いつもなら席に座ってじっくり決めるのだが、お店の注文システムがあれなので、今回は特に目を引かれたものを頼んでみたのだ。
味噌カツなんていつ以来だろう。確か、俺が働く会社の名古屋支社へ研修に行った時、部長のおごりで食べさせてもらったんだ記憶があるんだけど、あれがもう四年前になるのか。
その年に、俺とミオは初めて出逢ったんだよなぁ。そう考えると、この味噌カツにも、何らかの縁がありそうな気がしてくる。
「ねぇお兄ちゃん、これなぁに?」
「……え。どれどれ?」
食券を眺めながら当時の思い出を振り返っていると、うちの子猫ちゃんがまた興味しんしんなものを見つけ、俺にその正体を尋ねてきた。

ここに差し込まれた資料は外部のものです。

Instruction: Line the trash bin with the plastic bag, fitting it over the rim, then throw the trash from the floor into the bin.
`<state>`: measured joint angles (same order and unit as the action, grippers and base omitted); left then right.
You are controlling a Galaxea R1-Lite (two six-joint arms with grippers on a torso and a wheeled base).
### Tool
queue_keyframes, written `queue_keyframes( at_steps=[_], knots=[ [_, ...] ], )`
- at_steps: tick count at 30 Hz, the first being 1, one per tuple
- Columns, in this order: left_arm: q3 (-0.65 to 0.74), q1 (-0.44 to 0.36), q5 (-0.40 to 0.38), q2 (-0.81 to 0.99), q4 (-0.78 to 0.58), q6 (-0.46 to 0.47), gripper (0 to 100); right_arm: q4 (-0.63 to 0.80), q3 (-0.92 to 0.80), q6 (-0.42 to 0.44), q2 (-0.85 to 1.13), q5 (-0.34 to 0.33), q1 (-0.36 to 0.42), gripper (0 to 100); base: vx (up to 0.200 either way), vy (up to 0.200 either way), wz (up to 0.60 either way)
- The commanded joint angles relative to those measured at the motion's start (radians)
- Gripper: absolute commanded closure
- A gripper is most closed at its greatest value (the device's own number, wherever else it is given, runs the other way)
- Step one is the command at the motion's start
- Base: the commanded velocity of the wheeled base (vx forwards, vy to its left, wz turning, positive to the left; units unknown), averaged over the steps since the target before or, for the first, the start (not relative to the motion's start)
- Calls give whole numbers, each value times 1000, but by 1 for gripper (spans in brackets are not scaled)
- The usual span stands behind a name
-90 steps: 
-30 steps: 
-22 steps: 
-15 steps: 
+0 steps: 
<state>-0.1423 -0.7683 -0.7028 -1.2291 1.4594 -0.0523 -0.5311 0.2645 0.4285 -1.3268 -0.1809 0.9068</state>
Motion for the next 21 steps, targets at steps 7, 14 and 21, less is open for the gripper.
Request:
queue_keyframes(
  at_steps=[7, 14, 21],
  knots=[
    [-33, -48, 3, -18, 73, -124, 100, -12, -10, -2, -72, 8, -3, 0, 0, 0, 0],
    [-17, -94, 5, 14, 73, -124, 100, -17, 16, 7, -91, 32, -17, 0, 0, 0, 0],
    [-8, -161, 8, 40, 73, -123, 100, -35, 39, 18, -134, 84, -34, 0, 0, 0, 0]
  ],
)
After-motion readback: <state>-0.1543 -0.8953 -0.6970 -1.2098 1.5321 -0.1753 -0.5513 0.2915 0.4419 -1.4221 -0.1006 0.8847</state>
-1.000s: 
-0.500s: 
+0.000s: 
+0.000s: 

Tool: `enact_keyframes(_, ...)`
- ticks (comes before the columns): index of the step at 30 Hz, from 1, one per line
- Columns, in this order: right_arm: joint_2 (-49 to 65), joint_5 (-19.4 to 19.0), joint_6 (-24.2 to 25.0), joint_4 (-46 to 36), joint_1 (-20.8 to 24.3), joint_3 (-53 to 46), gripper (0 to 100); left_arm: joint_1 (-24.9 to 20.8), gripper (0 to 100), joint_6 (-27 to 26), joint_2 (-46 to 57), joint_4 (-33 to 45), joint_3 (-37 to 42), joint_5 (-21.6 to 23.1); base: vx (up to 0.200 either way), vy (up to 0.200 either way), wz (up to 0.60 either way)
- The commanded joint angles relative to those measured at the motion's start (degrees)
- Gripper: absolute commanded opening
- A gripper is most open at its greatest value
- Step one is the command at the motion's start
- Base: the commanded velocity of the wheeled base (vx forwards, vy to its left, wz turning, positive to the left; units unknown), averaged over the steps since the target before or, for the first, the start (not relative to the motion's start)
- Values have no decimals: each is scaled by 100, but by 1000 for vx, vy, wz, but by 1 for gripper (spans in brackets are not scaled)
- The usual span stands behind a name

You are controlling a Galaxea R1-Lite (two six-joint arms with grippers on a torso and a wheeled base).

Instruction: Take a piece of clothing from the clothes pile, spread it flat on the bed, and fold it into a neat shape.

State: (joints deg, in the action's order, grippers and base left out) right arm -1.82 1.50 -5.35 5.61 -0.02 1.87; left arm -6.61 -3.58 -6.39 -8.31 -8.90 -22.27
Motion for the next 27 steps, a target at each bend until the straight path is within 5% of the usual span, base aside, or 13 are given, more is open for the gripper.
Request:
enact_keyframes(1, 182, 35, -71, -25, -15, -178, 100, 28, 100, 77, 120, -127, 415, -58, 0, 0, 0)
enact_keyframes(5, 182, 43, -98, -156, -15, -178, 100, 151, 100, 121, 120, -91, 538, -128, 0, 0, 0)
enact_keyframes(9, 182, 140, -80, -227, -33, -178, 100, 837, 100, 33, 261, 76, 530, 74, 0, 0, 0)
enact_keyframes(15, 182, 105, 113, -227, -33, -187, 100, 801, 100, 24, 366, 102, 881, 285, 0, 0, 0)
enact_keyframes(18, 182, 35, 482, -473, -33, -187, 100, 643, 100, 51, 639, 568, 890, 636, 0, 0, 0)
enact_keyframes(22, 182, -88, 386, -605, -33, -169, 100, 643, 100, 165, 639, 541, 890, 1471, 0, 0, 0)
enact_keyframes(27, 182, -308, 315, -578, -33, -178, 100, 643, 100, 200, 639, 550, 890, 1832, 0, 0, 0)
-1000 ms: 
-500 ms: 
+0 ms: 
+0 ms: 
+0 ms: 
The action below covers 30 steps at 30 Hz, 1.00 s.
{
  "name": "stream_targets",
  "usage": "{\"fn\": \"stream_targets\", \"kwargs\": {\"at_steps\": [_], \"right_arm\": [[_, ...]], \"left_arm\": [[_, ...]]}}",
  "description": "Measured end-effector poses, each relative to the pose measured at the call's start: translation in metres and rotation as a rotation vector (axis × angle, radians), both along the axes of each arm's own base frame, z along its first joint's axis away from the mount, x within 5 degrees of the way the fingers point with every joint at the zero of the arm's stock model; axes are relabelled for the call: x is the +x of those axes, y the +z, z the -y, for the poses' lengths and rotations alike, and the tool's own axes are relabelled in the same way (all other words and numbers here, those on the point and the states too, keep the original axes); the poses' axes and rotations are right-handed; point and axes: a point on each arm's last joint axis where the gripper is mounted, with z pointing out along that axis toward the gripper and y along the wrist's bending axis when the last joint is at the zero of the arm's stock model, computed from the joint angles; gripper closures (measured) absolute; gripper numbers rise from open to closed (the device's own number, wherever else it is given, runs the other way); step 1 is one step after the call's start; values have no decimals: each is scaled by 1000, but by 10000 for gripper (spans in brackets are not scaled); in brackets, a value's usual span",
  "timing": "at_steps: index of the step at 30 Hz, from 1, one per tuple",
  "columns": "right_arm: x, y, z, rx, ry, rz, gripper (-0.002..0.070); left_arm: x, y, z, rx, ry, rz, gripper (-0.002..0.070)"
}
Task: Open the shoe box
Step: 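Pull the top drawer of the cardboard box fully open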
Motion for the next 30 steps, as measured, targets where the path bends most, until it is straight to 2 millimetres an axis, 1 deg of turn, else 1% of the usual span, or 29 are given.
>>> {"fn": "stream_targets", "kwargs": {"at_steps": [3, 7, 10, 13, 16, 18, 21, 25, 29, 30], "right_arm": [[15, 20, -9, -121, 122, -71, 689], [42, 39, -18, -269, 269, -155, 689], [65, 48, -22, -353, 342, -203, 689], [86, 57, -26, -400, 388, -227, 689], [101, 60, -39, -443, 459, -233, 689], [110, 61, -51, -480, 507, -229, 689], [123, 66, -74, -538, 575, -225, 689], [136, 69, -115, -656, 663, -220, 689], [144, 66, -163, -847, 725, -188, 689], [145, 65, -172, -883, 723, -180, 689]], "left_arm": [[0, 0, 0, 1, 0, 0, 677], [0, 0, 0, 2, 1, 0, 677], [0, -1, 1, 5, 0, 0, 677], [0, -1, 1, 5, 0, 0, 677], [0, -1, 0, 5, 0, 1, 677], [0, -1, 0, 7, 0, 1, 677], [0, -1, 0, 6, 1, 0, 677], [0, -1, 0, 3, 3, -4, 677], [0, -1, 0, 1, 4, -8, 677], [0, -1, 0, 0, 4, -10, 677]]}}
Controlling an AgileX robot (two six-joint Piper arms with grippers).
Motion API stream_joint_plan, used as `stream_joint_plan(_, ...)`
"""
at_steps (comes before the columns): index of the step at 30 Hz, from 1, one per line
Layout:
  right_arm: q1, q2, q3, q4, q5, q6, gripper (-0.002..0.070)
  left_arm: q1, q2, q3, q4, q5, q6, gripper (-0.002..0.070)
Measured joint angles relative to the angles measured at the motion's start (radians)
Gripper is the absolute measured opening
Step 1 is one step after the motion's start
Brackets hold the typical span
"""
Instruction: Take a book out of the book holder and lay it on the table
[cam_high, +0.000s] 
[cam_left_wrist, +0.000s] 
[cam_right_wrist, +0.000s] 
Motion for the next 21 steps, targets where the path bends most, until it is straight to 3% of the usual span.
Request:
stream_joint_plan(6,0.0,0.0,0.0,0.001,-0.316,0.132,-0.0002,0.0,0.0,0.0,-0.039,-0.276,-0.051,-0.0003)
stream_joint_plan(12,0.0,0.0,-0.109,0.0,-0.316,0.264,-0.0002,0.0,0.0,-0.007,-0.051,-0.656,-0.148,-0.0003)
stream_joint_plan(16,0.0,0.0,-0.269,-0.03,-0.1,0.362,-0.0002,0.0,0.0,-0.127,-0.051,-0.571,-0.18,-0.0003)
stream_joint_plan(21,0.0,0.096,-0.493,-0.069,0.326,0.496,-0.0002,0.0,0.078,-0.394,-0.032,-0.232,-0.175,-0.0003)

ミオの好奇心溢れる視線の先にあるものは、コインスロットが付いた丸い置物で、白抜きの英語にて、大きく〝運命〟と書かれている。
「ああ、こりゃ卓上おみくじだね」
「おみくじ?」
「そう。昔ながらの喫茶店とか、レストランにはよく置いてあるんだよ。お店の人が料理を持ってくるまでの暇つぶしに、これを使って遊ぶのさ」
「じゃあ、このAとかBとかいう文字は?」
「それは血液型だよ。こいつは、自分の血液型に応じたおみくじが出てくる仕組みになってるんだ」
ミオは俺の解説を聞きながら、卓上おみくじに書かれているアルファベットを人差し指でなぞっている。
「まぁ、このタイプのおみくじはあくまで暇つぶしが目的だから、神社のそれのような、神様からのありがたいお告げが書いてあるわけではないんだけどね」
「そうなんだ。じゃあ、恋愛の事は書いてないのかな」
「れ、恋愛?」
「この間、お兄ちゃんと一緒に旅行した時に、縁結びの神社に行ったでしょ? あの時に引いたおみくじみたいなの」
「さすがに恋みくじは無いんじゃないか? いや、引いてみないと分からないんだけどさ」
「ふーん……」
今の言葉で興味を失ったのか、ミオは卓上おみくじからそっと手を離し、お冷の入ったグラスに口をつける。
この様子から察するに、お嫁さん願望が強いミオにとっては、恋愛の運勢以外の事柄にはほとんど関心がないみたいだなぁ。
これがネットによくある相性占いだとか相性診断とかなら、俄然 食いつきが良くなるんだろうけど。